WHAT TO DO:
Only the lines below, from the one with "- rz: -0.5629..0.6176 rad" through the one with "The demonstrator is", are to be written out, exactly.

DATA FOR THIS EXERCISE:
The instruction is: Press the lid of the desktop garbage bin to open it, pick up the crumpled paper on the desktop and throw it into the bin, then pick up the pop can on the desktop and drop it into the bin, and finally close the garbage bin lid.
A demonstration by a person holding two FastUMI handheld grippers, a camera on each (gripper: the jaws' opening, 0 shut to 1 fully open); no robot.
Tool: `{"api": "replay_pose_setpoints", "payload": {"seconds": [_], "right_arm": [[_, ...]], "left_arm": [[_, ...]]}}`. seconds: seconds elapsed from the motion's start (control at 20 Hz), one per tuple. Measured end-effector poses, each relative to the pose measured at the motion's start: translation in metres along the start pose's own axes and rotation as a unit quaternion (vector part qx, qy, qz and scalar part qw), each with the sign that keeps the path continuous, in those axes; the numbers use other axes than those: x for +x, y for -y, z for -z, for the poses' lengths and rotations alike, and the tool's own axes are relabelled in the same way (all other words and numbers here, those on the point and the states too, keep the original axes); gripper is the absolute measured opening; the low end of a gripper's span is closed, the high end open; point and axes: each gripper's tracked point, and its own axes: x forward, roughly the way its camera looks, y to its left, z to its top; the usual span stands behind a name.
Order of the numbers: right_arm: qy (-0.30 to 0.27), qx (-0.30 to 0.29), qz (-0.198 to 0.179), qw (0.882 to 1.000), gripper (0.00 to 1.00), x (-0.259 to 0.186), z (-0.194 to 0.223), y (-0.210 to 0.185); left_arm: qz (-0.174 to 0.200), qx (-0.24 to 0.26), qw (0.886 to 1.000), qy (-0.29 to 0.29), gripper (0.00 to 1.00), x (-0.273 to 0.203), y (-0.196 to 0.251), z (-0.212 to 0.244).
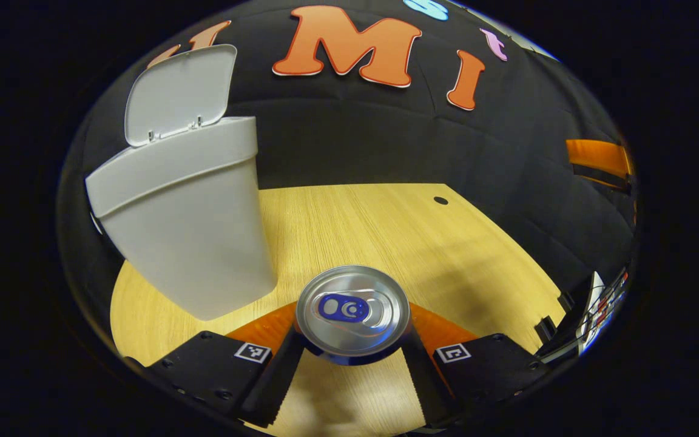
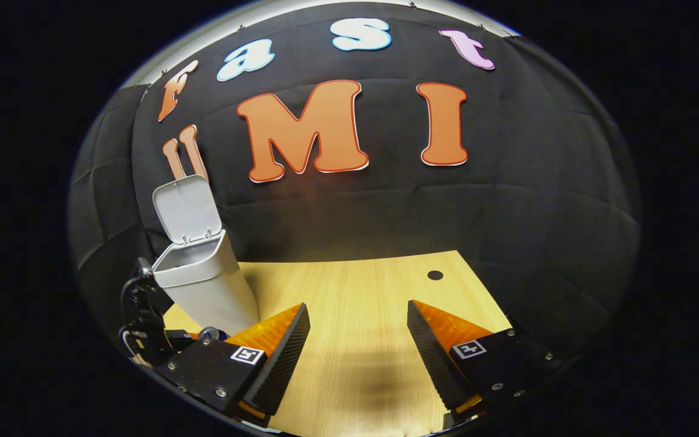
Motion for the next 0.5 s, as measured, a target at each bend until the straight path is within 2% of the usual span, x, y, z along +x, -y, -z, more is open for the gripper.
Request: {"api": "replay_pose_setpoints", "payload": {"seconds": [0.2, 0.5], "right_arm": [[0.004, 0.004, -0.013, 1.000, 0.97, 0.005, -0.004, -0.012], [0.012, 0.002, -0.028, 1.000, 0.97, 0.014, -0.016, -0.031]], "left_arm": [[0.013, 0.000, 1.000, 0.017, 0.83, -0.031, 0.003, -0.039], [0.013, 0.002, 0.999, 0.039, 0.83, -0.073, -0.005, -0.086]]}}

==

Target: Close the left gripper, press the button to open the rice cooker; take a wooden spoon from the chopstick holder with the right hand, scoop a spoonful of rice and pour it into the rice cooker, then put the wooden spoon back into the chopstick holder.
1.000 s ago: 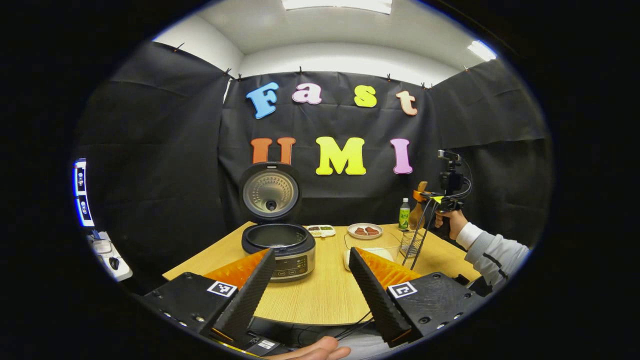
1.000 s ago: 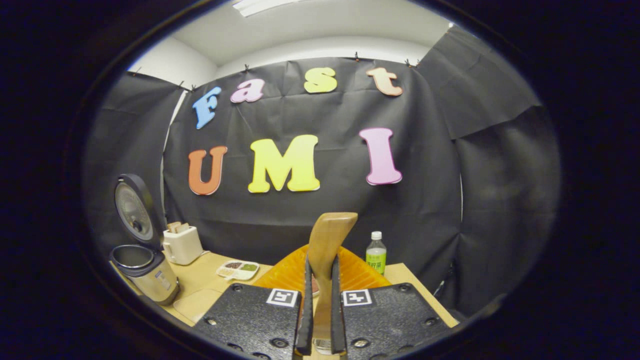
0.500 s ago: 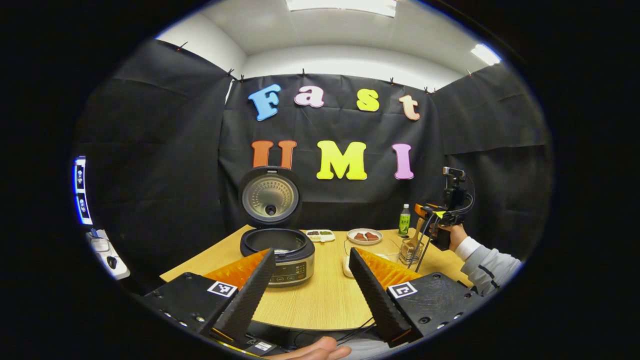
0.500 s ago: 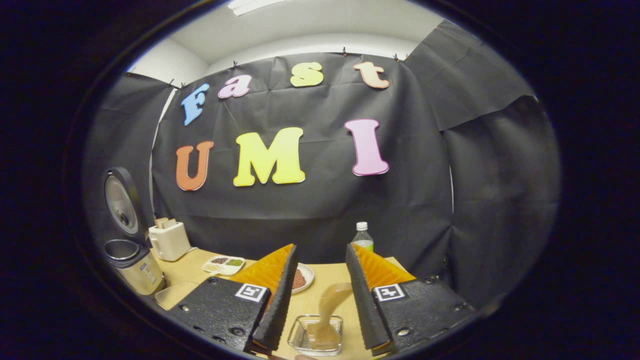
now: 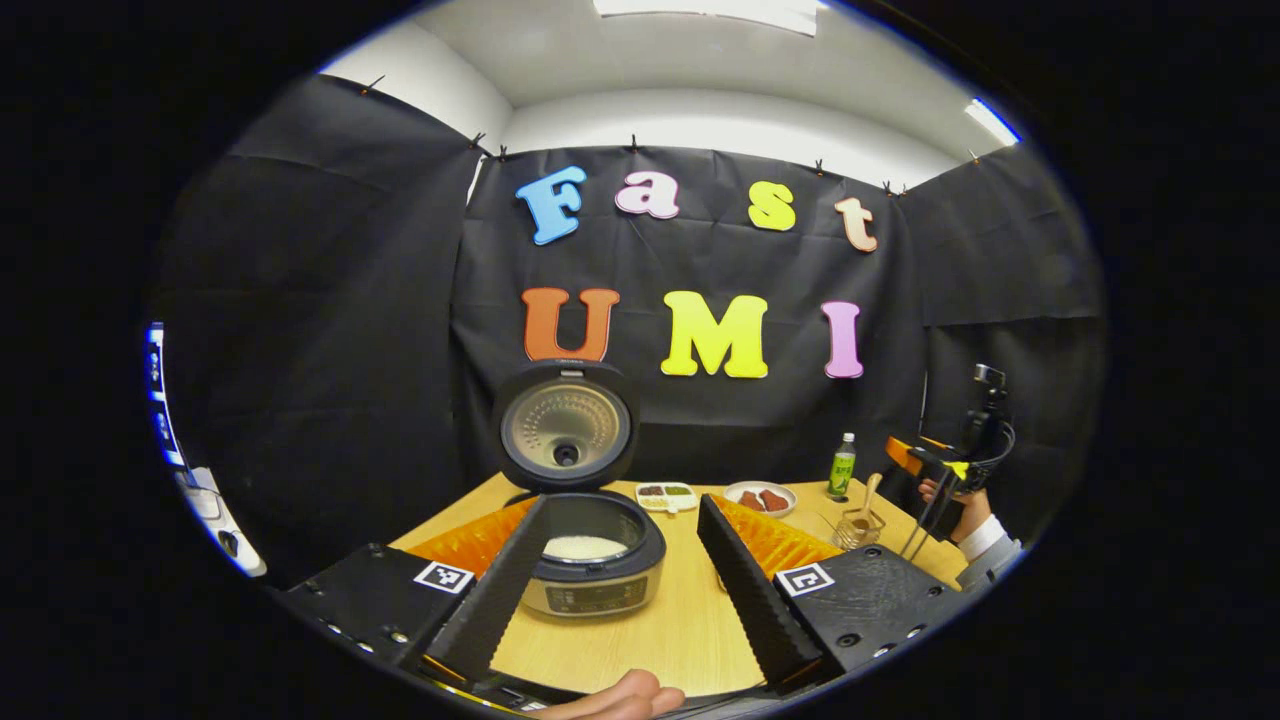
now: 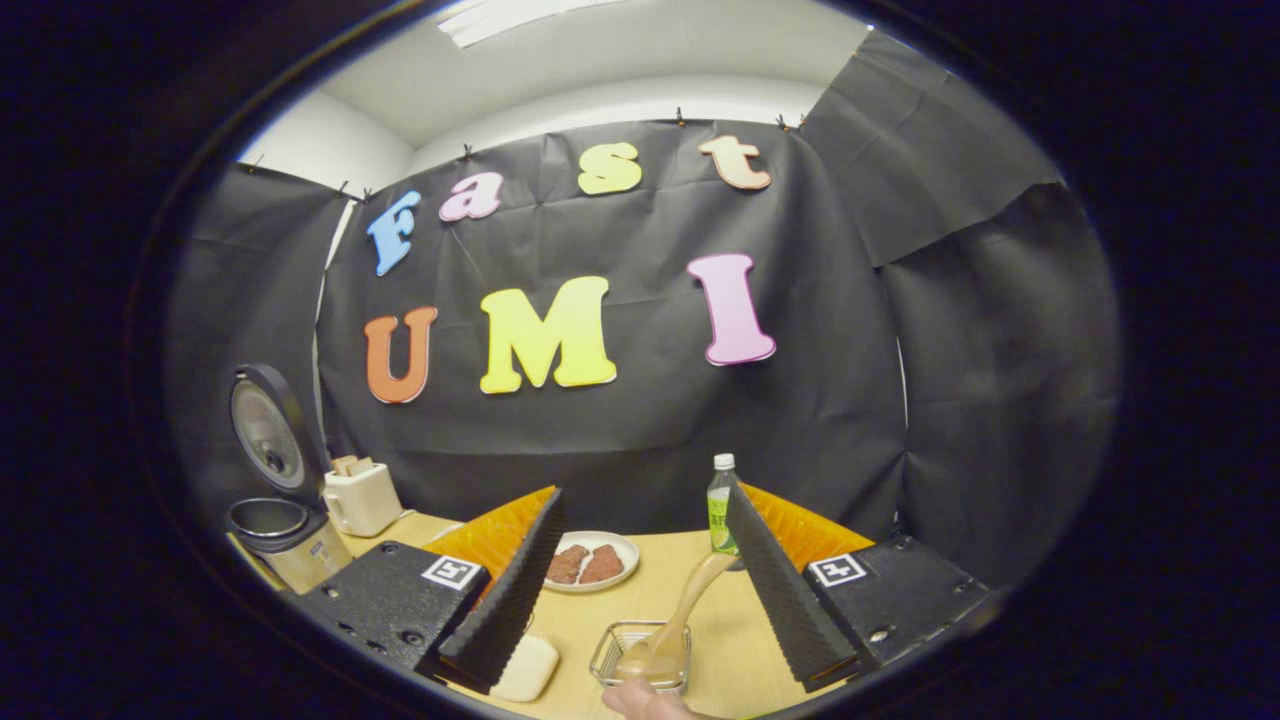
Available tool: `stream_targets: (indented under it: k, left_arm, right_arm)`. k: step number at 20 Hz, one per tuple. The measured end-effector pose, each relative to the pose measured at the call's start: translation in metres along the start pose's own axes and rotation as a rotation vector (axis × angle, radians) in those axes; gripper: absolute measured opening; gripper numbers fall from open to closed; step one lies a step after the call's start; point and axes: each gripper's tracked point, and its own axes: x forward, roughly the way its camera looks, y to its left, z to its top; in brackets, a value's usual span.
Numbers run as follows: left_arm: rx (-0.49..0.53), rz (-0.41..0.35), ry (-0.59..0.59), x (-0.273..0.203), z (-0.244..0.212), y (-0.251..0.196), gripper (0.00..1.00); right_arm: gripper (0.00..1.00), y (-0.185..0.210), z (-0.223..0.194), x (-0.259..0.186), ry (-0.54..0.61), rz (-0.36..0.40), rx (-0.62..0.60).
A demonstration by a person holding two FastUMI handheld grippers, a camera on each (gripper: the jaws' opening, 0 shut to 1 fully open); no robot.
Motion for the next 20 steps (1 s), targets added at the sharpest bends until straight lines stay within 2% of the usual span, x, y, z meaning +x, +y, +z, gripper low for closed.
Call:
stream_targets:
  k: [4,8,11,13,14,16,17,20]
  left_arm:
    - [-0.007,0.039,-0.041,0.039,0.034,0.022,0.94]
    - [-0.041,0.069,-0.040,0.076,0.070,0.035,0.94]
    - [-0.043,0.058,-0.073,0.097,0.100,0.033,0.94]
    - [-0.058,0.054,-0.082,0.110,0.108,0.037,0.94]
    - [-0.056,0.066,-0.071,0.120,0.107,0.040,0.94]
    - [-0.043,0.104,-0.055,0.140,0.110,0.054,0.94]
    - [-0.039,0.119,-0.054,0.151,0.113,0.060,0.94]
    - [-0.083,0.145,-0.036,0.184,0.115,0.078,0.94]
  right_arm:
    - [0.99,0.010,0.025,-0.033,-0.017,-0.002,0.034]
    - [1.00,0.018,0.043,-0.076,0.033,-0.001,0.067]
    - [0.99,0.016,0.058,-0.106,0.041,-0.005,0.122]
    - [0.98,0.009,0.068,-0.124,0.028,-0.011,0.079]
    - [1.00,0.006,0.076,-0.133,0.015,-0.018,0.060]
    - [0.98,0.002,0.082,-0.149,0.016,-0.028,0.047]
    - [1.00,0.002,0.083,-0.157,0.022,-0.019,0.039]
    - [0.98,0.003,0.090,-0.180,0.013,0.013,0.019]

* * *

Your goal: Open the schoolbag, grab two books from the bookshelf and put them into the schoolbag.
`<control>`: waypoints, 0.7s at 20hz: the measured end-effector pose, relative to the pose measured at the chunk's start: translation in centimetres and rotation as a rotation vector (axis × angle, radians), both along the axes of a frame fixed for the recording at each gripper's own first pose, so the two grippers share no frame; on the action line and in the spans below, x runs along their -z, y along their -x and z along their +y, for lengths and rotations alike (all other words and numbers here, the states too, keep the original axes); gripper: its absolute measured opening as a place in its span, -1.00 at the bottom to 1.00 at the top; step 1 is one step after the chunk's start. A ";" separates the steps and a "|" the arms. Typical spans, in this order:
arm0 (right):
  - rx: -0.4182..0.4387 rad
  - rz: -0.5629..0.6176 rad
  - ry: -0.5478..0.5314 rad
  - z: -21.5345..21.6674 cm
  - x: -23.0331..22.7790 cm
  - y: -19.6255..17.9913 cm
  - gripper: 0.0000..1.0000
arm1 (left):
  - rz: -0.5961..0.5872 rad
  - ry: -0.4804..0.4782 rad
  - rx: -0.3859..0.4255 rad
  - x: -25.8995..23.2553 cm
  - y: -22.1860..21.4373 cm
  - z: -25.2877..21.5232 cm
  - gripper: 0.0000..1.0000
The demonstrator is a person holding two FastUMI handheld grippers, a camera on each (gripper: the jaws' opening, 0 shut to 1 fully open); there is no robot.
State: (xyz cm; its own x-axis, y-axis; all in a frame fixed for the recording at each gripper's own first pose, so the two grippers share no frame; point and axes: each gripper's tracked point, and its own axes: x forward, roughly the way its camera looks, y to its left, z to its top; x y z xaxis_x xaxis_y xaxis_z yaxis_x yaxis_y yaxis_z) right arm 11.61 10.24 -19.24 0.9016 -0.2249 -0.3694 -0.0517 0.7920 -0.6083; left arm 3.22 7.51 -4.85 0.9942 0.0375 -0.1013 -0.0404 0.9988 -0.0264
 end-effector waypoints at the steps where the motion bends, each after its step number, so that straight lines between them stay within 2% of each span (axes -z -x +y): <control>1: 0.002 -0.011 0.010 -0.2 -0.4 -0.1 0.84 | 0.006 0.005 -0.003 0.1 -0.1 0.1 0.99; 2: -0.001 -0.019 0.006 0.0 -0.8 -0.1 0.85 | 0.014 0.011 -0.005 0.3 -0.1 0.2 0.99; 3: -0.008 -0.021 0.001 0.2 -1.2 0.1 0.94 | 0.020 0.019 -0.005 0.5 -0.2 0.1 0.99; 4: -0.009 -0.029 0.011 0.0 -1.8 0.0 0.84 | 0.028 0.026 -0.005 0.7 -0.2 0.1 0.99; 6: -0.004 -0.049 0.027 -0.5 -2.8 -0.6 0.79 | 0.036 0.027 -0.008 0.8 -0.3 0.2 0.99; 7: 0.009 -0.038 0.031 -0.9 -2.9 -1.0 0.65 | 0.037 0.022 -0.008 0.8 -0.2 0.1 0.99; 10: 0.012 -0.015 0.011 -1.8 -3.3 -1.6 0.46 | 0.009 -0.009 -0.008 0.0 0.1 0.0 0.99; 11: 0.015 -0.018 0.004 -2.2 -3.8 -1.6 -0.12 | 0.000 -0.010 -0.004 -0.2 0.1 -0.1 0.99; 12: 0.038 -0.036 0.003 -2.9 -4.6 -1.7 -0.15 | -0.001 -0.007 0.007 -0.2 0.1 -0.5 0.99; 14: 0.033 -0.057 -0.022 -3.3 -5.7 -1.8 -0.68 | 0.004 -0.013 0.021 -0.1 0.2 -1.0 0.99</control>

TASK RESULT:
  - rz: -0.5629..0.6176 rad
  - ry: -0.5478..0.5314 rad
  - z: -21.5345..21.6674 cm
  - x: -23.0331..22.7790 cm
  - y: -19.6255..17.9913 cm
  - gripper: 0.0000..1.0000
arm1 (left):
  - rz: -0.5961..0.5872 rad
  - ry: -0.4804..0.4782 rad
  - rx: -0.3859..0.4255 rad
  - x: -25.8995..23.2553 cm
  - y: -22.1860..21.4373 cm
  - z: -25.2877..21.5232 cm
  - gripper: 0.0000..1.0000
The demonstrator is a person holding two FastUMI handheld grippers, a camera on each (gripper: the jaws' opening, 0 shut to 1 fully open); there is no robot.

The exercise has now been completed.